Marcelo Couto Dias[1]
Pensando em como deveria ser o início de um caminho de formação sobre assuntos relacionados à família, cheguei à conclusão de que o primeiro passo deveria ser a tentativa de mapear a situação em que ela se encontra atualmente.
Foi aí que decidi propor uma reflexão sobre alguns pontos (basicamente o capítulo II) da Exortação Apostólica Amoris Laetitia, sobre o amor na família, com a qual o papa Francisco completa o caminho trilhado pelos dois últimos sínodos.
O documento começa recordando que “o desejo de família permanece vivo nas jovens gerações” e, por isso, “o anúncio cristão que diz respeito à família é deveras uma boa notícia” (n.1). A alegria do amor que se vive nas famílias nos permite perceber que elas “não são um problema, são sobretudo uma oportunidade”.

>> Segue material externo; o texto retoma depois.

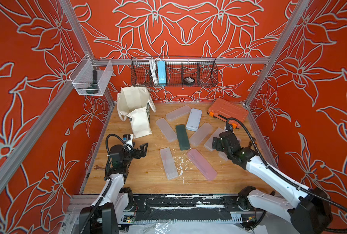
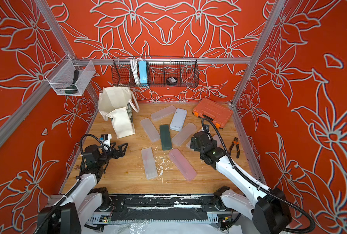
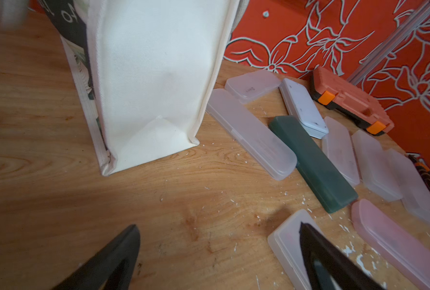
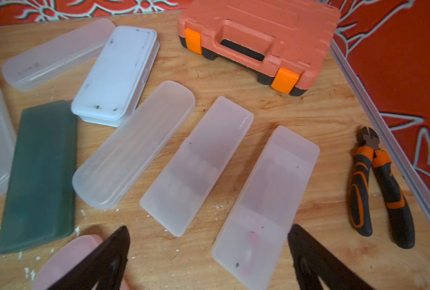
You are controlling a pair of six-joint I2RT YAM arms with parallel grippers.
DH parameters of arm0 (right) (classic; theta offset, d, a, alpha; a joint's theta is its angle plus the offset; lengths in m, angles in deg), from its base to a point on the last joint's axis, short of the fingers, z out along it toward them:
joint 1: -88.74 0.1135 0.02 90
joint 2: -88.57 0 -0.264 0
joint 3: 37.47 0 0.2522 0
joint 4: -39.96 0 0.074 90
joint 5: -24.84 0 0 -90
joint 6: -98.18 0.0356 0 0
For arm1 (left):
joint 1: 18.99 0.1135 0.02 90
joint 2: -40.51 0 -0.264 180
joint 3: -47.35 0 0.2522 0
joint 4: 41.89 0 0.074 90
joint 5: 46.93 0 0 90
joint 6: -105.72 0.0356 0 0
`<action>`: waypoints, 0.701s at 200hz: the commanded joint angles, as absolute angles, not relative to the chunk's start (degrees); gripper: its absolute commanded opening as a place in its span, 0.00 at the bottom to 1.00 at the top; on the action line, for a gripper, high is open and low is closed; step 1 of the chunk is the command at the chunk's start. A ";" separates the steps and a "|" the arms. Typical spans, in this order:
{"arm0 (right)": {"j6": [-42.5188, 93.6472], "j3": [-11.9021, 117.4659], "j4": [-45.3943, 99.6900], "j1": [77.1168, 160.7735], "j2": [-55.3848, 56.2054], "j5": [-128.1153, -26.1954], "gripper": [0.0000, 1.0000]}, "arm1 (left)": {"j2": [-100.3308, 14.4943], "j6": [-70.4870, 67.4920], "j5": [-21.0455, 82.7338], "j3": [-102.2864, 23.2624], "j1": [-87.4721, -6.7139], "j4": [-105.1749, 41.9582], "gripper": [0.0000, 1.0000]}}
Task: Take out the pencil case from the canvas bag
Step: Reset both arms
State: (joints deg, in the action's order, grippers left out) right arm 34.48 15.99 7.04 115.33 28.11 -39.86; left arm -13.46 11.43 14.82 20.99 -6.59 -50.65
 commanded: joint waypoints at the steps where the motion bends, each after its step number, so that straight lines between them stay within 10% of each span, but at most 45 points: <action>1: 33.33 14.66 9.37 113.25 27.74 -37.94 0.98 | -17.79 8.97 22.99 19.32 -7.85 -54.93 0.98; 140: 26.59 14.56 20.09 102.99 18.89 -36.66 0.98 | -27.06 10.54 41.67 13.40 -17.12 -53.98 0.98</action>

Porém, está em curso na contemporaneidade, mais do que a redefinição de algum aspecto da vida familiar, uma “mudança antropológico-cultural” (n.32). O que está em jogo é a resposta às perguntas “Quem sou?” e “Como realizar-me plenamente?”.
Na nova visão de ser humano que vai se difundindo, a família aparece não como um caminho de crescimento e realização, mas sim como um fardo ou uma amarra. Diante disso, a nossa tarefa, para além da “denúncia retórica dos males atuais” (consequências dessa visão), “consiste em apresentar as razões e os motivos para se optar pelo matrimônio e a família” (n.35).
Em meio à “decadência cultural que não promove o amor e a doação” (n.39) é preciso retornar ao desígnio de Deus, que se revelou plenamente em Cristo. Afinal, “o mistério do homem só no mistério do Verbo encarnado se esclarece verdadeiramente” (Gaudium et Spes, n.22).
São várias as manifestações dessa decadência cultural. Entre elas o Papa cita o “individualismo exagerado”, no qual prevalece “a idéia de um sujeito que se constrói segundo os seus próprios desejos assumidos com caráter absoluto” (n.33); e a equivocada associação da liberdade com a “ideia de que cada um julga como lhe parece, como se, para além dos indivíduos, não houvesse verdades, valores, princípios que nos guiam, como se tudo fosse igual e tudo se devesse permitir” (n.34).
O Papa fala ainda de uma “cultura do provisório”, onde “tudo é descartável” (n.39), e de “tendências culturais que parecem impor uma afetividade sem qualquer limitação” (n.41). Essas ideias são incompatíveis com a família enquanto vínculo exclusivo, indissolúvel e aberto à vida.
Aqui chegamos a outro ponto discutido no documento: a queda demográfica. À medida que cresce no ser humano a incerteza quanto à sua identidade, cresce também a recusa a gerar vida. O Papa alerta para a gravidade dessa situação que “não só determina uma situação em que a sucessão das gerações deixa de estar garantida, mas corre-se o risco de levar, com o tempo, a um empobrecimento econômico e a uma perda de esperança no futuro” (n.42).
Outro aspecto que desafia as famílias é a ideologia de gênero. Essa teoria pretende separar duas dimensões intimamente unidas (a biológica e a sociocultural), afirmando que o ser homem ou mulher é uma construção social que independe da condição biológica de ser macho ou fêmea. Essa ideologia tem tentado se impor como pensamento único através de orientações legais e pedagógicas. É preciso proteger as crianças dessa ameaça e ajudá-las a perceber que somos criaturas e, por isso, devemos aceitar e respeitar a nossa humanidade como ele foi criada por Deus (cf. n.56). Como ensinou São João Paulo II, a diferença sexual manifesta nossa vocação ao amor.
Enfim, apesar dos desafios, não podemos deixar de advertir “que só a união exclusiva e indissolúvel entre um homem e uma mulher realiza uma função social plena, por ser um compromisso estável e tornar possível a fecundidade” (n.52) e anunciar que “os grandes valores do matrimônio e da família cristã correspondem à busca que atravessa a existência humana” (n.57).
[1] Professor de Sociologia e doutorando em Família na Sociedade Contemporânea.